What the task requires:
Provide only the number of lines in the listing that contain the string "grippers".

Supplied information:
'''

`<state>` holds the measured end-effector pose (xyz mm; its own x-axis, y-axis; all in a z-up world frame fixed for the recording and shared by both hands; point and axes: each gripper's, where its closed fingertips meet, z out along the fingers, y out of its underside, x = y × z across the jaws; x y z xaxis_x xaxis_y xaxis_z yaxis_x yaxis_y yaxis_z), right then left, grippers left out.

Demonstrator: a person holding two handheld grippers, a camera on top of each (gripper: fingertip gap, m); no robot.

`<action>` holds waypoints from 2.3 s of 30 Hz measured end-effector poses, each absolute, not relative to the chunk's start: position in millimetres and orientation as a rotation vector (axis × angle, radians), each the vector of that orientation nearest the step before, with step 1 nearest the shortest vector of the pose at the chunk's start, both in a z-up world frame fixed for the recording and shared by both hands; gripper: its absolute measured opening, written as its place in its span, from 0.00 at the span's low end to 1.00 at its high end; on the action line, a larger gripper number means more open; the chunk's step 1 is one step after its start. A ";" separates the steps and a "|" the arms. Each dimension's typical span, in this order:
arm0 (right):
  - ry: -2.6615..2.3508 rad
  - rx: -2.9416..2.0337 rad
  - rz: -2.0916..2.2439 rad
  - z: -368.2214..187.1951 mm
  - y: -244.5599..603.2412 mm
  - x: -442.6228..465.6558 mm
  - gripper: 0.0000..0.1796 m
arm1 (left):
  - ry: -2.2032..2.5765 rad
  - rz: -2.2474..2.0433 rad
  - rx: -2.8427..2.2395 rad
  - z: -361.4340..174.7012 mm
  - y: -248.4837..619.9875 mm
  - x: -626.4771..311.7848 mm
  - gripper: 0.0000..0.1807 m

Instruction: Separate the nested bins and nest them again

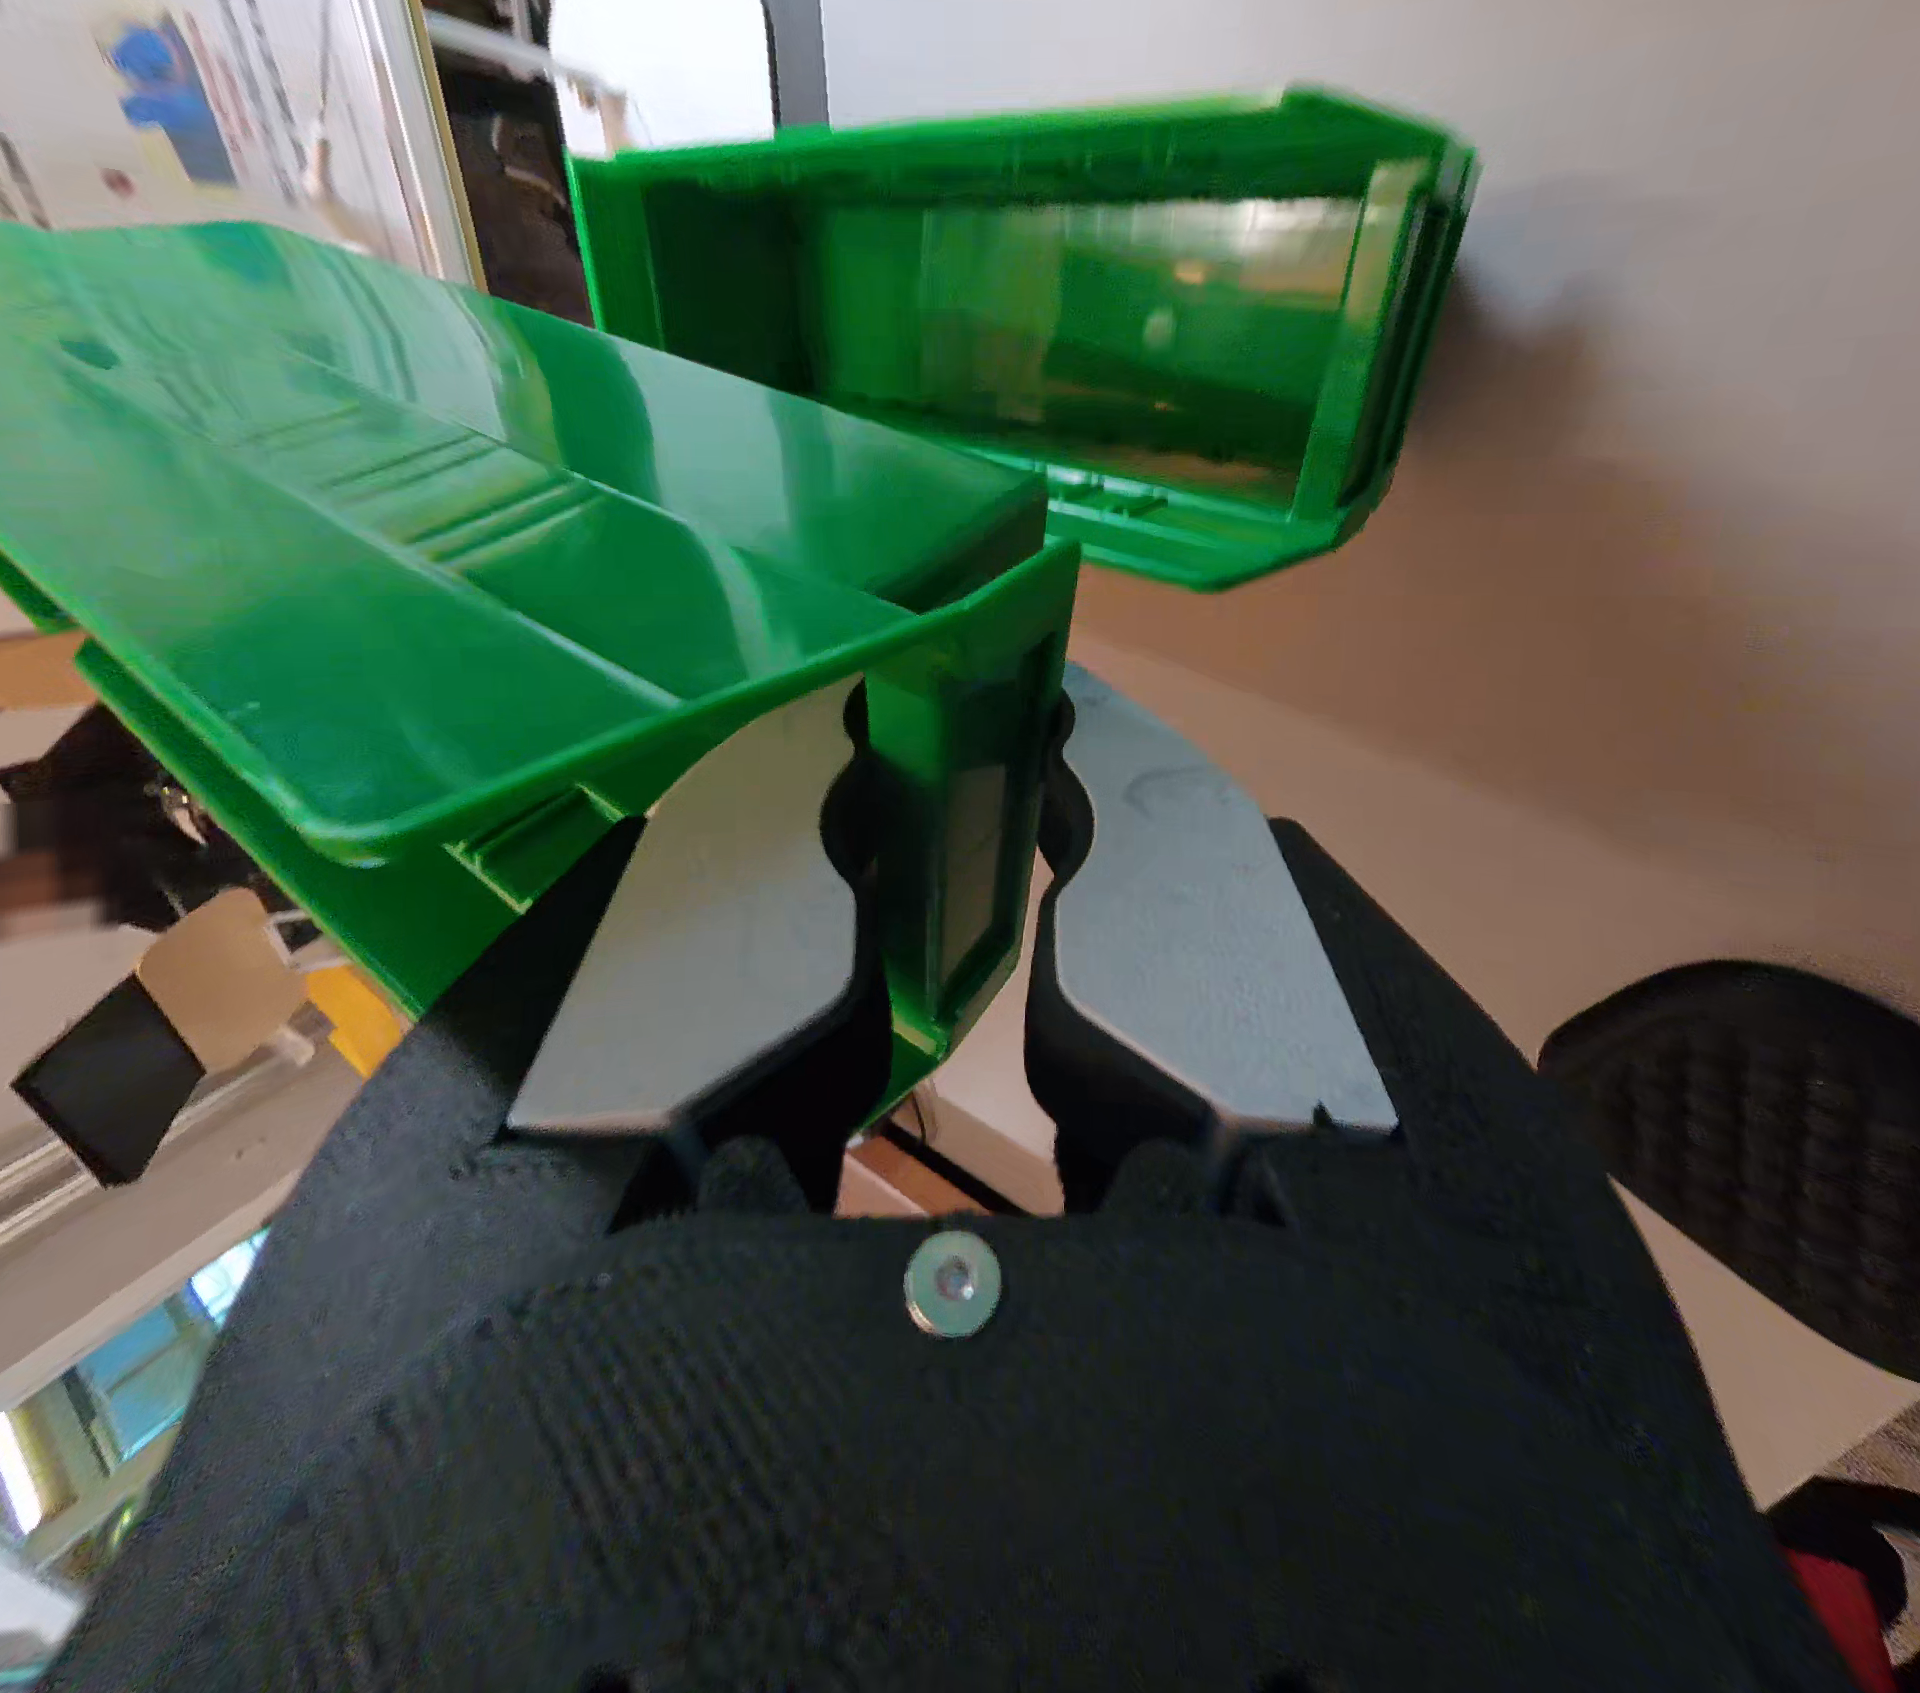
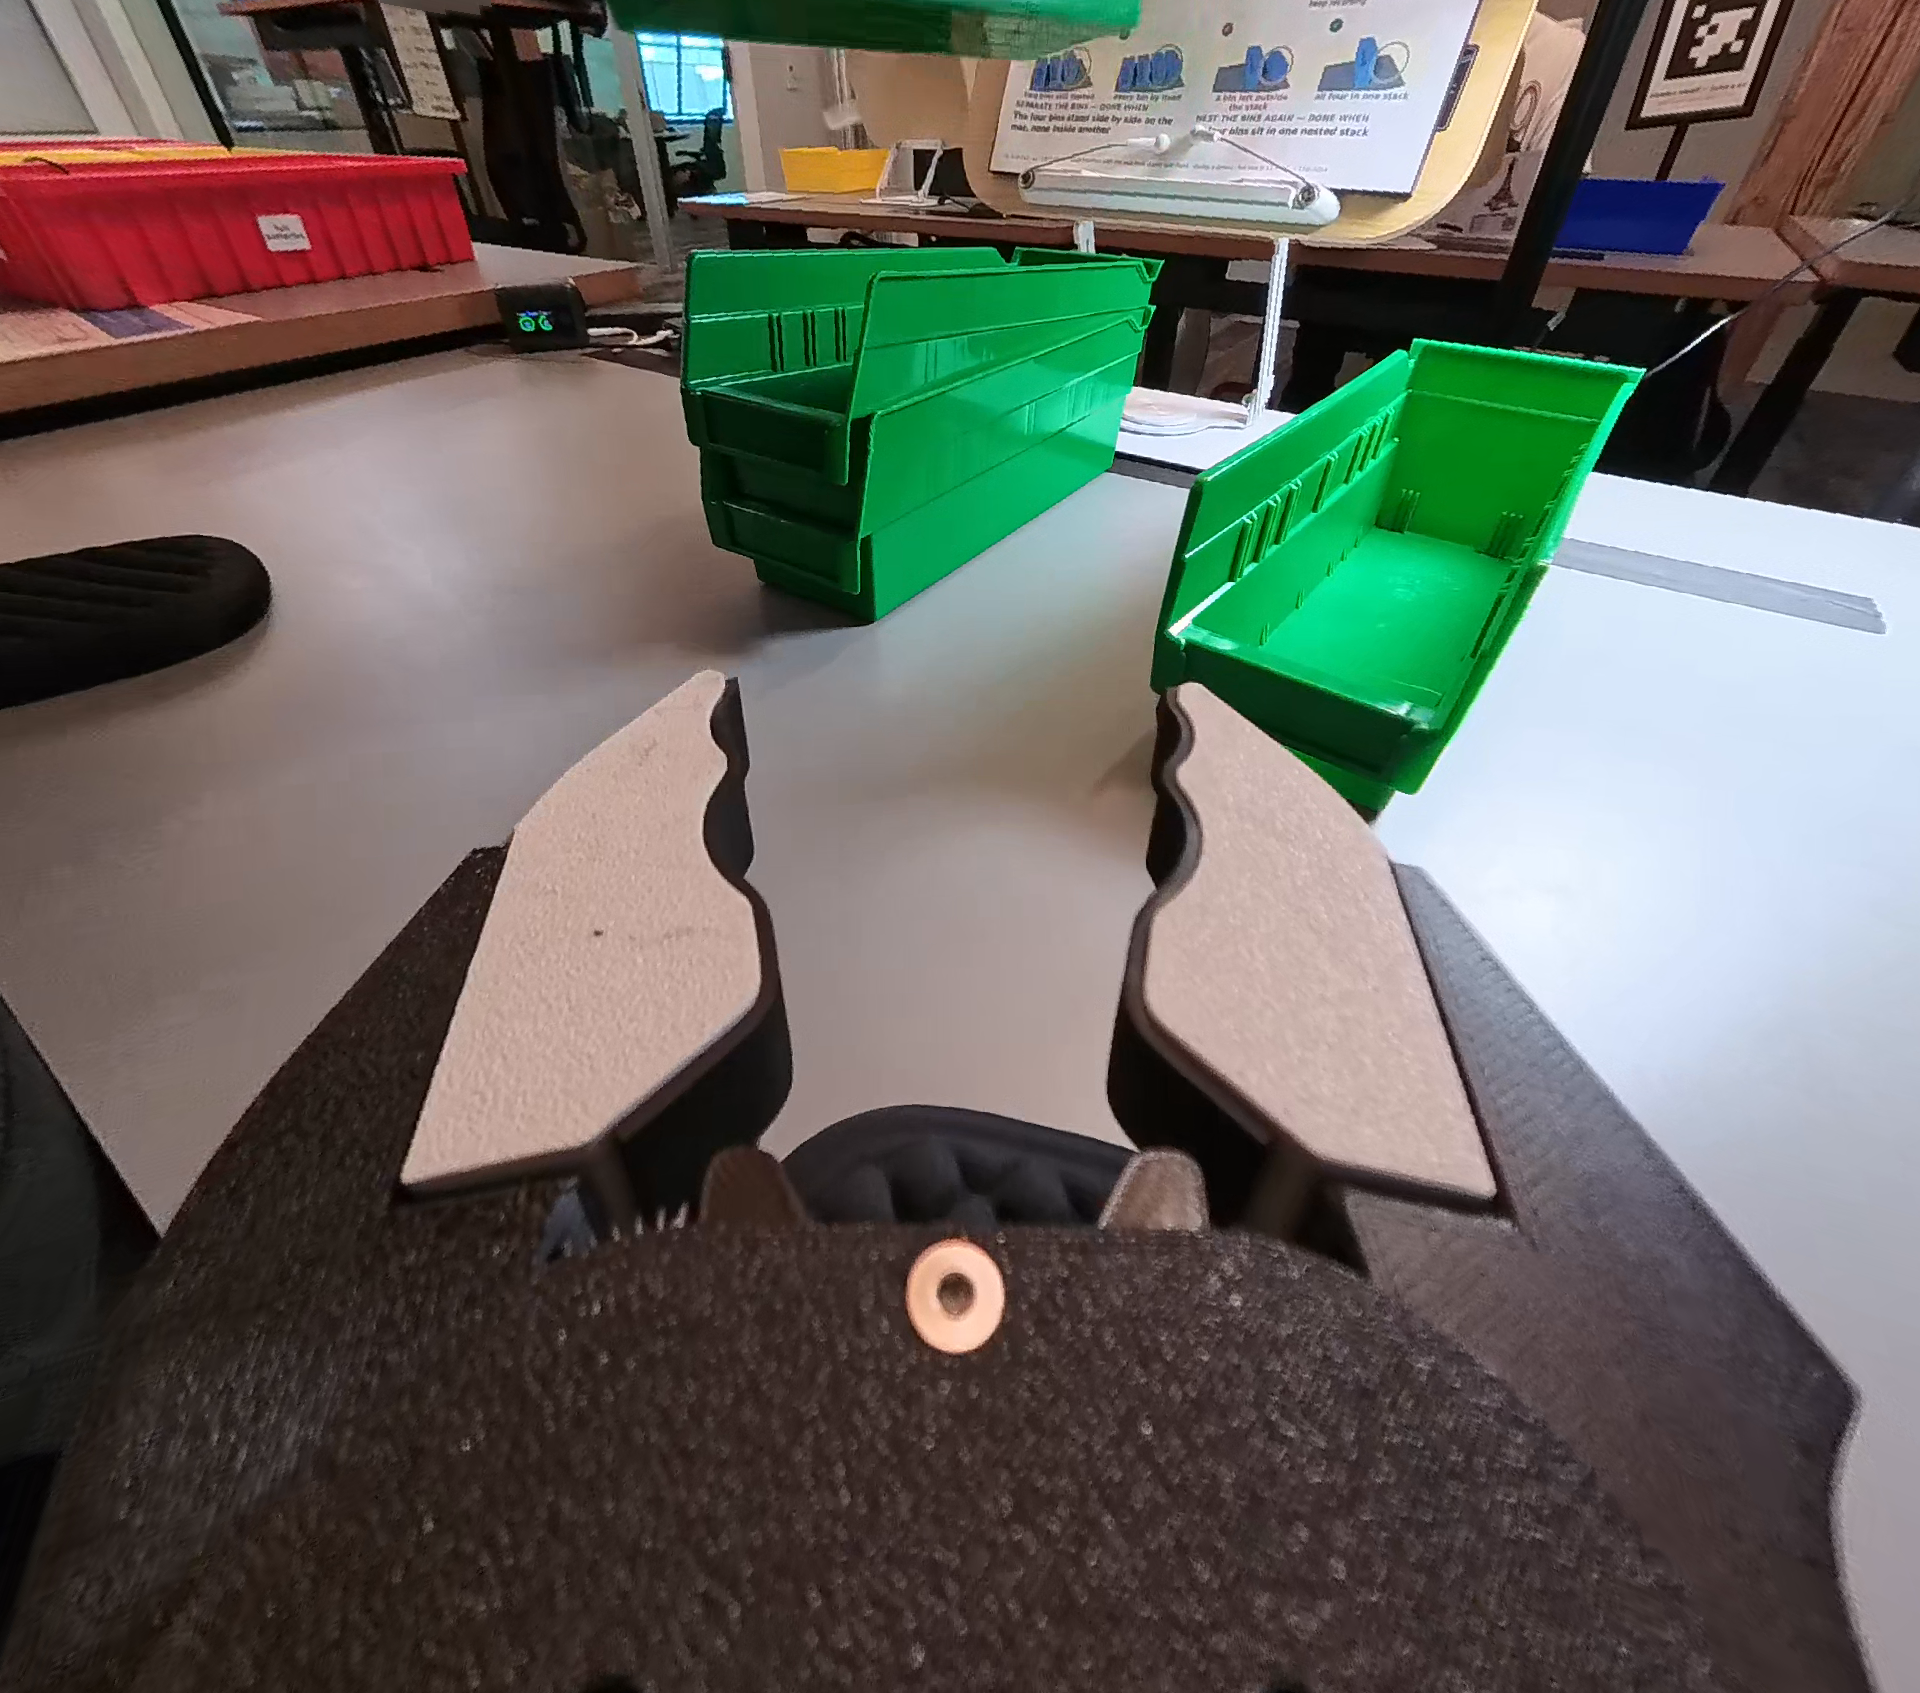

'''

Exercise result:
2